One of the most challenging and fun skills I have learned as a craftsman is furniture design. I have spent hundreds of hours reading books, magazines and viewing beautiful furniture in museums. Sometimes I get inspiration from other art forms such as paintings and sculptures. I came up with the design for the piece pictured above from viewing a triptych painting and incorporating that design concept in to a unique chest of drawers.
The first thing I do when I am designing a piece of furniture is to meet with the client at their home. I want to get an idea of what style they like, the function and where the piece of furniture will be located. I bring a sketch pad and pencil with me to draw a rough concept of the piece and determine approximate dimensions.

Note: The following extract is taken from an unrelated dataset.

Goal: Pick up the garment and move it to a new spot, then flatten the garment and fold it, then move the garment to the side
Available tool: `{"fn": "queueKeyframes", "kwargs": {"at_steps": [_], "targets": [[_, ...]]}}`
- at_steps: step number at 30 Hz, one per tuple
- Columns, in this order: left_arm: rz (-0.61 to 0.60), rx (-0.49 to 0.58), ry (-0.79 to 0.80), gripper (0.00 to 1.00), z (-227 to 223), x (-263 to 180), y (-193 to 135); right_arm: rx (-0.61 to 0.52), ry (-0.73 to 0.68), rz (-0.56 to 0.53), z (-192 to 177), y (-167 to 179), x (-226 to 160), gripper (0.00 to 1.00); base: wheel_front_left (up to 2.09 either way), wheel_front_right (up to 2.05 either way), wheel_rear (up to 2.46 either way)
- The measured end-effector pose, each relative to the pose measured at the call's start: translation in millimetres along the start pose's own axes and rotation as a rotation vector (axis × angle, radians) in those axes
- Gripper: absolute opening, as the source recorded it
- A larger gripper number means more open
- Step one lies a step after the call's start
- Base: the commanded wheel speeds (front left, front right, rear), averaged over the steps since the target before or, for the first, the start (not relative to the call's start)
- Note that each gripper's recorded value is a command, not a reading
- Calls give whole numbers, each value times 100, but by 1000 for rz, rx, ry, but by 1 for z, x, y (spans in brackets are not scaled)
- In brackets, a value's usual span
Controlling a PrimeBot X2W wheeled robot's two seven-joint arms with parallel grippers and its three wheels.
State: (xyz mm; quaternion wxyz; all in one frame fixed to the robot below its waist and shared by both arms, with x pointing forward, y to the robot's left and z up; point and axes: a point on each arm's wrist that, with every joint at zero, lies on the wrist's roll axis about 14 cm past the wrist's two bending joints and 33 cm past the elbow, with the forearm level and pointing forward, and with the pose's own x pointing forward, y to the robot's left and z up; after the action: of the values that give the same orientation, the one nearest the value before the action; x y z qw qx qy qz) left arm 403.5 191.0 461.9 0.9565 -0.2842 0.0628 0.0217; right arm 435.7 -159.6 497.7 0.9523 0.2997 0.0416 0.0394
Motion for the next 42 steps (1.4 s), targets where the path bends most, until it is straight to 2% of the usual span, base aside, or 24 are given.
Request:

The next step is research. I have an extensive collection of books with furniture made by other craftsman that help me with design elements that I can show my client. I bring books with marked pages to my second meeting to discuss what design elements will be included in the final design. I also bring proposed wood samples to determine the wood or woods that will be used to make the piece.
After determining the style, dimensions and wood; I draw various concepts on paper with a pencil. Once I hone in on a specific design, I start final drawings with dimensions.

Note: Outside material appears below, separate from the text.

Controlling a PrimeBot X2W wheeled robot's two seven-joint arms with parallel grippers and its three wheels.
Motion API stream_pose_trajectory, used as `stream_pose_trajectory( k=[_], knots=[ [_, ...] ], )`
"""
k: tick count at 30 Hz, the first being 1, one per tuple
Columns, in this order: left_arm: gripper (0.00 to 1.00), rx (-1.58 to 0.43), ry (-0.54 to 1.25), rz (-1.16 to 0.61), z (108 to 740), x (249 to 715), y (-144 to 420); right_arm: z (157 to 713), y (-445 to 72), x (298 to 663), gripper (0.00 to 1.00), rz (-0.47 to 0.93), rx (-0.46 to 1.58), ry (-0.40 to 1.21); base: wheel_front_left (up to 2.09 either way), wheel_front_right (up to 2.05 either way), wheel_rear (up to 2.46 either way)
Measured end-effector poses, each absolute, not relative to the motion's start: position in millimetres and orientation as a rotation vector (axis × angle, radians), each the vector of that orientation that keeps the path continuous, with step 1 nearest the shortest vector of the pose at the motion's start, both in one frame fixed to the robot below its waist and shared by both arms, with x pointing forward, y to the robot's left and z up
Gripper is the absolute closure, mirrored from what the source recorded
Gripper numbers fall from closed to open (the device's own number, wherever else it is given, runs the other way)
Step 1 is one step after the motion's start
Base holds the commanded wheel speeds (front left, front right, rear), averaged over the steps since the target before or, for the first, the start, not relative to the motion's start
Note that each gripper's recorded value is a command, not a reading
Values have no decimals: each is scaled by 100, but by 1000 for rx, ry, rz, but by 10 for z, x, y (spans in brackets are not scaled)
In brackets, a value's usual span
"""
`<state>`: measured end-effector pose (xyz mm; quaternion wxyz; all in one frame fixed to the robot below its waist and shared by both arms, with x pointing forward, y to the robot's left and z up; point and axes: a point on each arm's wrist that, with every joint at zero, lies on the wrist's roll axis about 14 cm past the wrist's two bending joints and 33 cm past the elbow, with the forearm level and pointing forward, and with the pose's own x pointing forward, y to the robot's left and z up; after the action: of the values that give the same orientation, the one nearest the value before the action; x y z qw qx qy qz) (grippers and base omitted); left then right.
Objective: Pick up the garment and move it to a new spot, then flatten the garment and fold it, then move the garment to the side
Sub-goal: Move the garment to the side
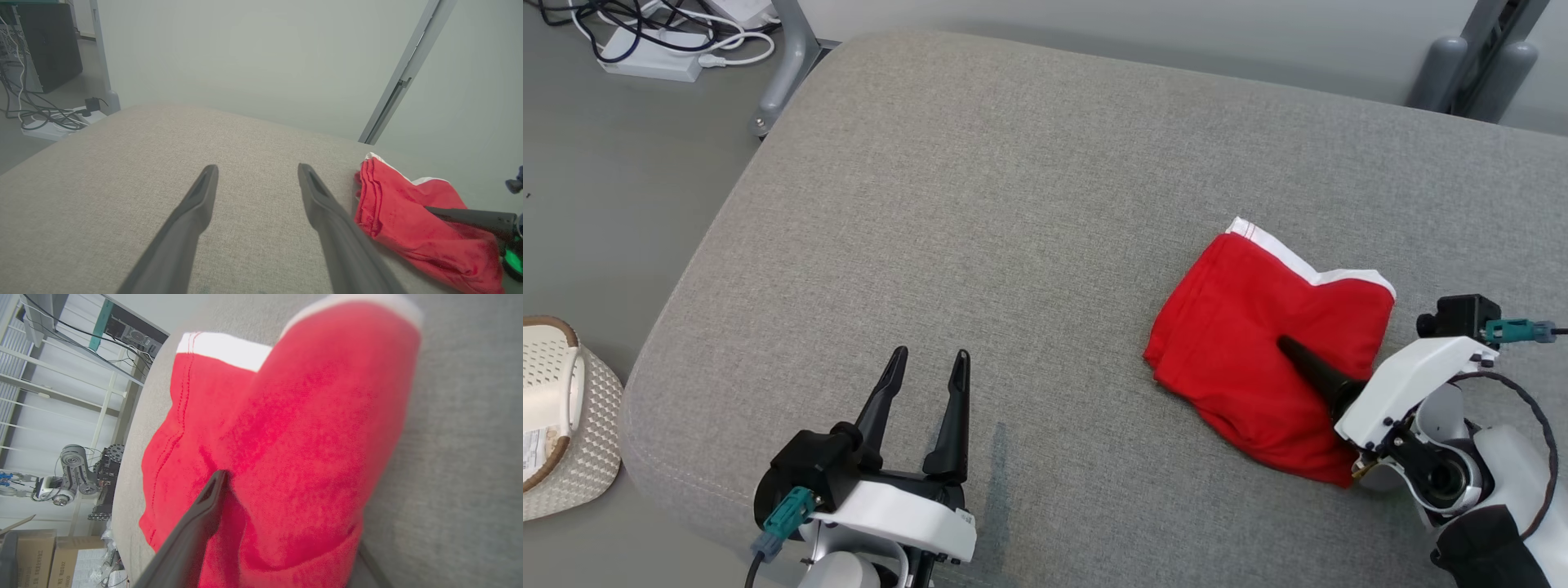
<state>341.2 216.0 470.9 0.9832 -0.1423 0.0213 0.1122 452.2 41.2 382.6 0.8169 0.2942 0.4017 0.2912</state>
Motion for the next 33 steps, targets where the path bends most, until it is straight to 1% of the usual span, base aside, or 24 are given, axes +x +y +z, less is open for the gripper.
stream_pose_trajectory(
  k=[1,2,9,14,17,25,29,33],
  knots=[
    [0,-286,40,226,4716,3409,2163,3824,421,4508,100,630,609,858,0,0,0],
    [0,-285,36,226,4730,3406,2164,3816,401,4501,100,639,561,844,0,0,0],
    [0,-282,15,195,4794,3443,2091,3854,160,4555,100,615,417,743,0,0,0],
    [0,-282,3,135,4838,3532,1933,3905,-68,4513,100,664,196,696,0,0,0],
    [0,-259,-1,71,4863,3616,1764,4031,-292,4584,100,670,85,633,0,0,0],
    [0,-258,-24,-96,4944,4024,1304,4562,-880,4863,100,683,-179,454,0,0,0],
    [0,-261,-25,-178,4928,4268,1067,4735,-1213,4979,100,654,-239,427,0,0,0],
    [0,-271,-21,-263,4876,4483,801,4793,-1605,5036,100,607,-308,446,0,0,0]
  ],
)
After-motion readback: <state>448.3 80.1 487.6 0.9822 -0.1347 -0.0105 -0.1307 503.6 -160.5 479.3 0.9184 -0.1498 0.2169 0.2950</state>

In the past year I have learned a software program by Google called SketchUp. This is a fantastic program that allows the user to design objects in three dimensions. Once you create a design, you can add texture and color. When I show a client a proposed design I can rotate it, enlarge specific areas and hide panels to show interior structure. This saves a lot of time and gives the client a much better idea of what the piece of furniture will look like when fabricated. This program has greatly enhanced my design skills and improved the outcome of my work. It is also a great time saver when a client requests changes to the design, you can electronically erase details and redraw as desired.
When I start the fabrication process, I often make small changes that I think will look better in the finished piece. Sometimes I invite a client to come to my shop and look at the piece half way through the fabrication process and discuss small changes I would like to make to improve the design. The small details are what make a great piece of furniture.